-- Exercise instructions --
Set down the listing below verbatim, but only from its first line through the line containing "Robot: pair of".

:::

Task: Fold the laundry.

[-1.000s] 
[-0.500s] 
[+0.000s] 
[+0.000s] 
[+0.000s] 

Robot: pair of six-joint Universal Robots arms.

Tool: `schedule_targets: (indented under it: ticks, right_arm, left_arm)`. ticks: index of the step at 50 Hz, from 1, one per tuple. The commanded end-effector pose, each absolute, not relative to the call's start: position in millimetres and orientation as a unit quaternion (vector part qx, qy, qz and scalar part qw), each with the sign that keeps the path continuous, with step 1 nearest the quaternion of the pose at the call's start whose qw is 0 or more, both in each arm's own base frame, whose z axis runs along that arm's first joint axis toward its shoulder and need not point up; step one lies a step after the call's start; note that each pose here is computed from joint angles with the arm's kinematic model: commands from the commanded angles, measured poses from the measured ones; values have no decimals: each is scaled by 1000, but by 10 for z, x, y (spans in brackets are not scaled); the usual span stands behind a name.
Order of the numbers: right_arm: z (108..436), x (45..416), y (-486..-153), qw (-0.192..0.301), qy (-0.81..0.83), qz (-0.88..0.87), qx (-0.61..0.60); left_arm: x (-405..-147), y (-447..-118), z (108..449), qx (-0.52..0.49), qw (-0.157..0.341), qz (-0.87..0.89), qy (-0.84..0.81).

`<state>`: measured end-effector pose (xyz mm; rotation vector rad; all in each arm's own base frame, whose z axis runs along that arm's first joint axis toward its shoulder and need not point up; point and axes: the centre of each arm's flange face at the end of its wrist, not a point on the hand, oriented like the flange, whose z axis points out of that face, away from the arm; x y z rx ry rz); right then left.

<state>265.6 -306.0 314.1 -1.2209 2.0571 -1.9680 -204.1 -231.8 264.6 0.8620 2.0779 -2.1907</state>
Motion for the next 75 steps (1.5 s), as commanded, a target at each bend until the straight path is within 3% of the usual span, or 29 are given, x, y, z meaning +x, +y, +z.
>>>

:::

-- Answer below --
Task: Fold the laundry.

[-1.000s] 
[-0.500s] 
[+0.000s] 
[+0.000s] 
[+0.000s] 

Robot: pair of six-joint Universal Robots arms.

Nothing more is needed for this exercise.